# 5.2: Partioning the Sums of Squares

- Page ID
- 32935

Time to partition the sums of squares again. Remember the act of partitioning, or splitting up, the variance is the core idea of ANOVA. To continue using the house analogy, our total sums of squares (SS Total) is our big empty house. We want to split it up into little rooms. Before in the between-subjects ANOVA, we partitioned SS Total using this formula:

\[SS_\text{TOTAL} = SS_\text{Effect} + SS_\text{Error} \nonumber \]

The \(SS_\text{Effect}\) was the variance we could attribute to the means of the different groups, and \(SS_\text{Error}\) was the leftover variance that we couldn’t explain. \(SS_\text{Effect}\) and \(SS_\text{Error}\) are the partitions of \(SS_\text{TOTAL}\), they are the little rooms.

In the between-subjects ANOVA above, we got to split \(SS_\text{TOTAL}\) into two parts. What is most interesting about the repeated-measures design, is that we get to split \(SS_\text{TOTAL}\) into three parts, there’s one more partition. Can you guess what the new partition is? Hint: whenever we have a new way to calculate means in our design, we can always create a partition for those new means. What are the new means in the repeated measures design?

Here is the formula for partitioning \(SS_\text{TOTAL}\) in a repeated-measures ANOVA:

\[SS_\text{TOTAL} = SS_\text{Effect} + SS_\text{Subjects} +SS_\text{Error} \nonumber \]

We’ve added \(SS_\text{Subjects}\) as the new idea in the formula. What’s the idea here? Well, because each subject or participant was measured in each condition, we have a new set of means. These are the means for each subject or participant, collapsed across the conditions. For example, subject 1 has a mean (mean of their scores in conditions A, B, and C); subject 2 has a mean (mean of their scores in conditions A, B, and C); and subject 3 has a mean (mean of their scores in conditions A, B, and C). There are three subject means, one for each subject, collapsed across the conditions. And, we can now estimate the portion of the total variance that is explained by these subject means.

Before we go into the calculations, it's important to pause and compare the differences of how the sum of squares are partitioned in between-subjects ANOVA vs. within-subjects ANOVA.

Recall, in between-subjects ANOVA, we use different words to describe parts of the ANOVA (which can be really confusing). For example, we described the SS formula for a between-subjects ANOVA like this:

\[SS_\text{TOTAL} = SS_\text{Effect} + SS_\text{Error} \nonumber \]

The very same formula is often written differently, using the words between and within in place of effect and error, it looks like this:

\[SS_\text{TOTAL} = SS_\text{Between} + SS_\text{Within} \nonumber \]

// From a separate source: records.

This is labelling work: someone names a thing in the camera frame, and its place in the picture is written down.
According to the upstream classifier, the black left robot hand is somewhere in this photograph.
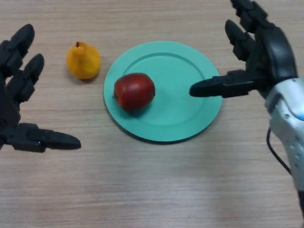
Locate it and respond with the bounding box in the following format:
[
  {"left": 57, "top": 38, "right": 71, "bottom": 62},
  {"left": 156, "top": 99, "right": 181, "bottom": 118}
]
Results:
[{"left": 0, "top": 23, "right": 82, "bottom": 153}]

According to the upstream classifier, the red apple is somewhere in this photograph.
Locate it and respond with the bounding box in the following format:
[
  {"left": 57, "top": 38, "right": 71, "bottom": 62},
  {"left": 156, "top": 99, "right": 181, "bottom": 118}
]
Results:
[{"left": 113, "top": 73, "right": 156, "bottom": 112}]

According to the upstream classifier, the yellow pear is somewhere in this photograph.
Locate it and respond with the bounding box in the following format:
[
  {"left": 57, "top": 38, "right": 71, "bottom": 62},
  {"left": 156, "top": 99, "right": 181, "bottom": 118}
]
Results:
[{"left": 66, "top": 41, "right": 101, "bottom": 80}]

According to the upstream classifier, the green round plate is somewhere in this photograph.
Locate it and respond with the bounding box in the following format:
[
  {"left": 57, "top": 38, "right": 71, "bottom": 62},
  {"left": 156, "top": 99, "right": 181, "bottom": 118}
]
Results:
[{"left": 103, "top": 41, "right": 223, "bottom": 143}]

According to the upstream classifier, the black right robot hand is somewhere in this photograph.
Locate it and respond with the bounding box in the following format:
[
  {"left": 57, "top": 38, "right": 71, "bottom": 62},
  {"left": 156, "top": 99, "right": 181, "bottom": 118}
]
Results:
[{"left": 189, "top": 0, "right": 299, "bottom": 100}]

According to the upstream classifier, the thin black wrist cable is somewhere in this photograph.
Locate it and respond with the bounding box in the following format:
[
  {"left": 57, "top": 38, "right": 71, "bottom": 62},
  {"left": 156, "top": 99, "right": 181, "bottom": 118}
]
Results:
[{"left": 266, "top": 127, "right": 293, "bottom": 175}]

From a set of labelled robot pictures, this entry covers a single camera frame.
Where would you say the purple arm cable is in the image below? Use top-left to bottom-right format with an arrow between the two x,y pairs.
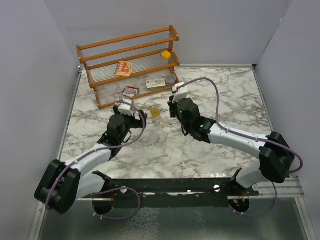
44,99 -> 148,221
174,77 -> 305,218

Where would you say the red white staple box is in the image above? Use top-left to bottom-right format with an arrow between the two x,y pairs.
122,86 -> 140,97

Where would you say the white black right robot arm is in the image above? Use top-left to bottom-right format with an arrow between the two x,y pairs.
168,95 -> 295,196

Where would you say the yellow sticky note block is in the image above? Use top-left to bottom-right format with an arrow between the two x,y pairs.
160,50 -> 172,60

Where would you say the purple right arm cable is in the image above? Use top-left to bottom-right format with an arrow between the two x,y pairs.
174,77 -> 305,218

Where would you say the yellow clear pill organizer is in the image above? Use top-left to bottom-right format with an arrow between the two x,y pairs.
149,107 -> 167,127

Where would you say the orange wooden shelf rack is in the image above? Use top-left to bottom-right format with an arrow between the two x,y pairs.
76,25 -> 180,109

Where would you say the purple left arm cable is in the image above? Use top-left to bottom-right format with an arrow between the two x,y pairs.
44,99 -> 148,221

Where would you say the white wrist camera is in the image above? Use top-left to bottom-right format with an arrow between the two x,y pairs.
170,82 -> 189,103
114,99 -> 135,117

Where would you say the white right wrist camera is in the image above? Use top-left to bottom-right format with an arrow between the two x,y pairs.
170,82 -> 189,103

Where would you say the orange spiral notebook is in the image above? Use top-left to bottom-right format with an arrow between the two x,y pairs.
114,61 -> 133,77

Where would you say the green stapler box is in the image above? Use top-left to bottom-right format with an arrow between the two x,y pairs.
145,78 -> 167,91

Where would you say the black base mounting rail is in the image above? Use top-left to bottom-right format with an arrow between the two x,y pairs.
93,171 -> 259,209

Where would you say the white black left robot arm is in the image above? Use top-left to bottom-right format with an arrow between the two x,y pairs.
34,101 -> 148,214

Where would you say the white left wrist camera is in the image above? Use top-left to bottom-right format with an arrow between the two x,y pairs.
114,99 -> 135,117

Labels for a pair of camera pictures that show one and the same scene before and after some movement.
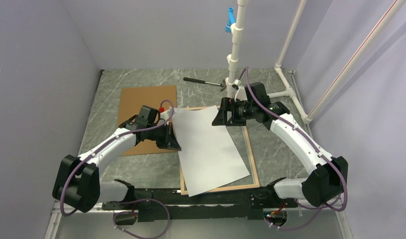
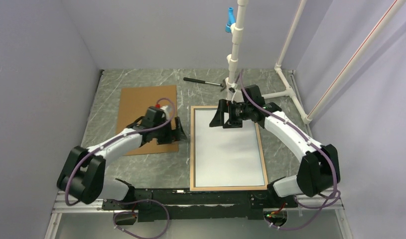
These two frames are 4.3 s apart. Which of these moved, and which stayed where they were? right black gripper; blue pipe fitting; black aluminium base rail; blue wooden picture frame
Moved: blue wooden picture frame
Stayed: right black gripper; blue pipe fitting; black aluminium base rail
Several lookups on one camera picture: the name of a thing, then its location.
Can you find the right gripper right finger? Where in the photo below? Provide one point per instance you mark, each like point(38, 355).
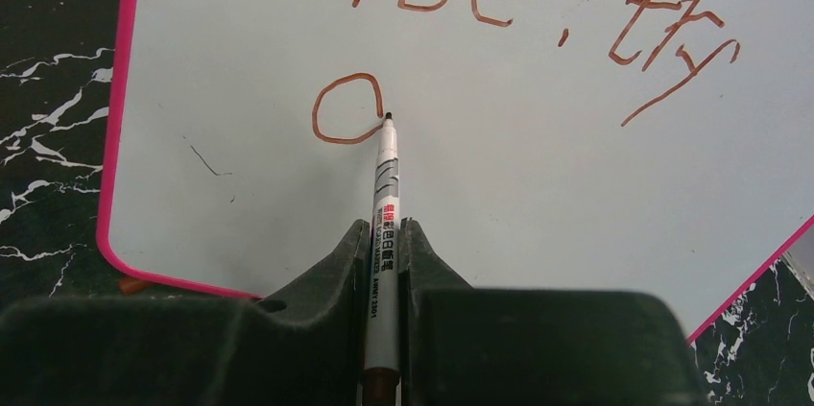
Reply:
point(463, 345)

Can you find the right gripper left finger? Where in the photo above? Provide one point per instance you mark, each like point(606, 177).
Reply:
point(298, 346)

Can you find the white whiteboard marker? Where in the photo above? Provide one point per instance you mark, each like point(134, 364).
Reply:
point(381, 365)

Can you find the red marker cap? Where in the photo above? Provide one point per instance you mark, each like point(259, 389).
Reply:
point(129, 285)

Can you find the pink framed whiteboard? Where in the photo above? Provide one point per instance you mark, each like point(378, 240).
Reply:
point(662, 146)

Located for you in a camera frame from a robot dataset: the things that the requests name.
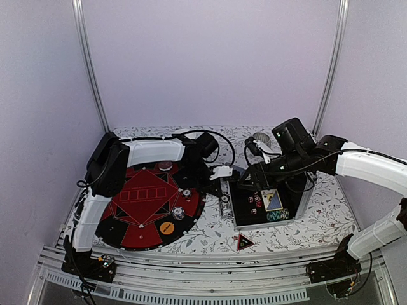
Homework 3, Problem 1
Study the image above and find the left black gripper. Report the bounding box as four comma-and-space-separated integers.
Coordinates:
185, 159, 224, 198

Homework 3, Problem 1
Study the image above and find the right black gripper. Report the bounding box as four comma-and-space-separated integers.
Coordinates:
237, 148, 307, 191

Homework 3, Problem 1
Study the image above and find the red black 100 chip stack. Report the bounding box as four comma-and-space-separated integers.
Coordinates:
181, 189, 192, 200

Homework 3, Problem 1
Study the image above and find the orange big blind button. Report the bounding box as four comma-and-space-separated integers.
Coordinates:
160, 222, 175, 235

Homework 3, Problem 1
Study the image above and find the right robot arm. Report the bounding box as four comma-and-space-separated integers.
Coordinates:
242, 118, 406, 277

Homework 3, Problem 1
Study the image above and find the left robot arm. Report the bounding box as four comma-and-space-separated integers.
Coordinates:
64, 130, 233, 276

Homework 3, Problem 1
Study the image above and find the boxed card deck ace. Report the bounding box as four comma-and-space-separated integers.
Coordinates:
261, 189, 283, 212

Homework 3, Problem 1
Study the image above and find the red dice group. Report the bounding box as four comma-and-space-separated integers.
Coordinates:
247, 192, 263, 215

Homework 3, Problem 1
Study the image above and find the aluminium poker chip case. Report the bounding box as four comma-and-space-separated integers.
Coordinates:
219, 173, 317, 231

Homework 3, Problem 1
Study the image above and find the lower poker chip row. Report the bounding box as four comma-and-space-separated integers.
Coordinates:
266, 208, 290, 222

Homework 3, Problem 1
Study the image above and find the striped grey white cup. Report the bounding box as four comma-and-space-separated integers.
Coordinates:
252, 132, 272, 148

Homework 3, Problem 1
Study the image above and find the round red black poker mat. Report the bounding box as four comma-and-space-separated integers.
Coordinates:
95, 161, 206, 251

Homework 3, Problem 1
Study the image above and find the red black triangle card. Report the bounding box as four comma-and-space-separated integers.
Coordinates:
237, 233, 254, 251

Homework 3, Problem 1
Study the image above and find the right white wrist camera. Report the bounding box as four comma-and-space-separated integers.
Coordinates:
244, 137, 280, 164

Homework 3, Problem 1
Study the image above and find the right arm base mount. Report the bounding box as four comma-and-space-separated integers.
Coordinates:
305, 254, 362, 283

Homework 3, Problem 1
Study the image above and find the front aluminium rail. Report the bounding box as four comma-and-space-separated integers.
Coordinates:
27, 244, 398, 305

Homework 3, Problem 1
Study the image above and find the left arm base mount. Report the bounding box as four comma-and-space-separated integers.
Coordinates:
61, 252, 117, 283

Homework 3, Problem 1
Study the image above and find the right aluminium frame post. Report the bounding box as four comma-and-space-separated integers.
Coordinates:
312, 0, 350, 137

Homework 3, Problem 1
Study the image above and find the aluminium frame post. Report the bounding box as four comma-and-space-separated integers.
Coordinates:
72, 0, 111, 133
312, 0, 350, 137

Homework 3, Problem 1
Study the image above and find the left aluminium frame post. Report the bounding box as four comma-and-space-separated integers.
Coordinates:
72, 0, 111, 133

Here, \(SS_\text{Between}\) (which we have been calling \(SS_\text{Effect}\)) refers to variation **between** the group means, that’s why it is called \(SS_\text{Between}\). Second, and most important, \(SS_\text{Within}\) (which we have been calling \(SS_\text{Error}\)), refers to the leftover variation within each group mean. Specifically, it is the variation between each group mean and each score within that group. Remember, for each group mean, every score is probably off a little bit from the mean. So, the scores within each group have some variation. This is the within group variation, and it is why the leftover error that we can’t explain is often called \(SS_\text{Within}\).

Perhaps a picture will help to clear things up.

The figure lines up the partitioning of the Sums of Squares for both between-subjects and repeated-measures designs. In both designs, \(SS_\text{Total}\) is first split up into two pieces \(SS_\text{Effect (between-groups)}\) and \(SS_\text{Error (within-groups)}\). At this point, both ANOVAs are the same. In the repeated measures case we split the \(SS_\text{Error (within-groups)}\) into two more littler parts, which we call \(SS_\text{Subjects (error variation about the subject mean)}\) and \(SS_\text{Error (left-over variation we can't explain)}\).

The critical feature of the repeated-measures ANOVA, is that the \(SS_\text{Error}\) that we will later use to compute the MS (Mean Squared) in the denominator for the \(F\)-value, is smaller in a repeated-measures design, compared to a between subjects design. This is because the \(SS_\text{Error (within-groups)}\) is split into two parts, \(SS_\text{Subjects (error variation about the subject mean)}\) and \(SS_\text{Error (left-over variation we can't explain)}\).

To make this more clear, here is another figure:

As we point out, the \(SS_\text{Error (left-over)}\) in the green circle will be a smaller number than the \(SS_\text{Error (within-group)}\). That’s because we are able to subtract out the \(SS_\text{Subjects}\) part of the \(SS_\text{Error (within-group)}\). This can have the effect of producing larger F-values when using a repeated-measures design compared to a between-subjects design, which is more likely to yield smaller P obtained values and allow us to reject the null hypothesis.